Ponzi=us? NO, us would be the taxpayers who are the suckers for the payment. Ponzi=JPMorgan/Lehman coordinated with Bush Inc. Ms. Tett's fairy tale account reverses the costume wardrobe for key players: wolf becomes taxpayers, Goldilocks is now the bankers, and the seduction is to believe her tale to be nonfiction. (The huntsman has been marginalized as believing in conspiracy theories.)

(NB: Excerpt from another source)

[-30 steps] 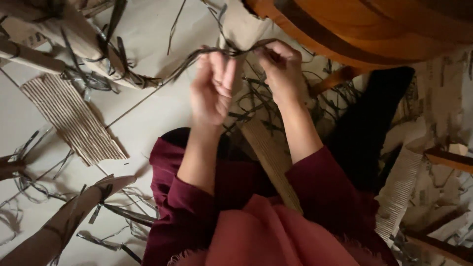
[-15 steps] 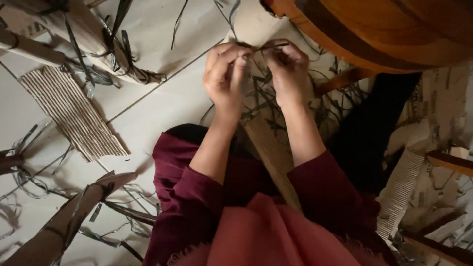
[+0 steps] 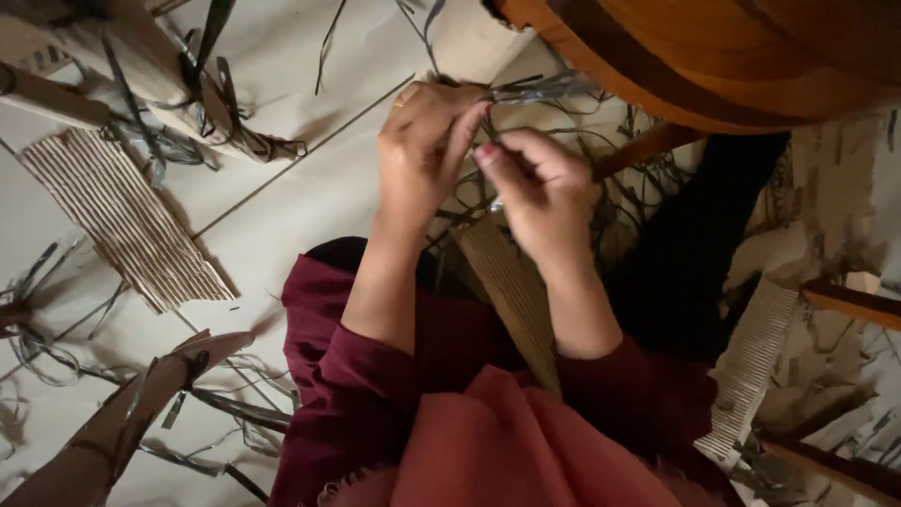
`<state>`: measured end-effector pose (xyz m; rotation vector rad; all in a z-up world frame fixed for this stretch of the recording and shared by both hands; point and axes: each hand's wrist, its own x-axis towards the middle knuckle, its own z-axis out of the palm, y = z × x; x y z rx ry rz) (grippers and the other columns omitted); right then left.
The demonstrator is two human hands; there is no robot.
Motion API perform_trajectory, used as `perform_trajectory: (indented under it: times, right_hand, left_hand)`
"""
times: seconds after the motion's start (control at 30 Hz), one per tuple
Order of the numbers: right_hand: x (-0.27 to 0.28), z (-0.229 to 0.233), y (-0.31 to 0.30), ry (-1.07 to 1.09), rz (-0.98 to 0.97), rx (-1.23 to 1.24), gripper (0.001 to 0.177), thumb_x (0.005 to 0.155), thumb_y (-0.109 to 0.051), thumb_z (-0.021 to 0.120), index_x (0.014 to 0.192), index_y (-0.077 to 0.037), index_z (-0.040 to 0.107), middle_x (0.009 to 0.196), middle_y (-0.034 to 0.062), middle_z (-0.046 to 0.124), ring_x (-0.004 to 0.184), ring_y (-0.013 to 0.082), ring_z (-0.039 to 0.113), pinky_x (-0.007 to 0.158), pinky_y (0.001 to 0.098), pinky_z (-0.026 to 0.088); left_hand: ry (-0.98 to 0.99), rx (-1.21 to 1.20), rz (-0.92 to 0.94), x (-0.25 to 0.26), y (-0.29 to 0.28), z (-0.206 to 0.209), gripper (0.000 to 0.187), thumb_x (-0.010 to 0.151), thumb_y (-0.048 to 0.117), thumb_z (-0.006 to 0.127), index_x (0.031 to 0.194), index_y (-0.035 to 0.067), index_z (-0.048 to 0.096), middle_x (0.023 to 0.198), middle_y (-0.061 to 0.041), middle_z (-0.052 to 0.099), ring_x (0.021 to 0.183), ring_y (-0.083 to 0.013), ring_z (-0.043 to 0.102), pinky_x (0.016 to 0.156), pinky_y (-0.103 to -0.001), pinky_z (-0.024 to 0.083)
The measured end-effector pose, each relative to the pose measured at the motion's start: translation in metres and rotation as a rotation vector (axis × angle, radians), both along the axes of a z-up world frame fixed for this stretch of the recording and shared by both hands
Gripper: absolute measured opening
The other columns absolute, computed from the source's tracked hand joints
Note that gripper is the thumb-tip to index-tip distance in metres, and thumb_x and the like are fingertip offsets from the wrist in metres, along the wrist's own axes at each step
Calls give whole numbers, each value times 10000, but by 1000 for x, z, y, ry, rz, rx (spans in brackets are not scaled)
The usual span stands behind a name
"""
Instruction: Wrapping furniture legs with protective paper and securing them with ties
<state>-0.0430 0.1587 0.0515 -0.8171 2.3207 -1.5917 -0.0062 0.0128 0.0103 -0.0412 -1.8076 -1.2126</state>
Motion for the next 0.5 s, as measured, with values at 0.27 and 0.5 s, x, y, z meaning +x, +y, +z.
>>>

Florida municipalities lost billions (Crist admitted to 1B) in toxic securities investment. That was a scam provided by JPMorgan/Lehman. Gross has a solution for the mess, and it's not prosecution of the chief players:
"Still, future policymakers must confront the reality that is, not the one that should have been. And investors must do likewise, casting aside personal philosophies for a clear-headed view of the future horizon. PIMCO’s view is simple: shake hands with the government; make them your partner by acknowledging that their checkbook represents the largest and most potent source of buying power in 2009 and beyond."
…..
Hi Frances,
Can you point to where entire Bill Gross piece is?
thanks
@Joe:
sorry! Mr. Leo posted the Gross essay earlier this month, but here is the link to the PIMCO site:
http://www.pimco.com/LeftNav/Featured+Market+Commentary/IO/2009/IO+Gross+Jan+09+Andrew+Mellon+vs+Bailout+Nation.htm
Given her prior body of useful work in the FT itself, I think Ms. Tett may actually come to regret lionizing such a self-aggrandizing bunch.
Perils of supping a wee bit too often with the devils.
It is a hagiography to a point I agree- "they were money genius saints until Chase came along and then they were forced into sin" – type of thing.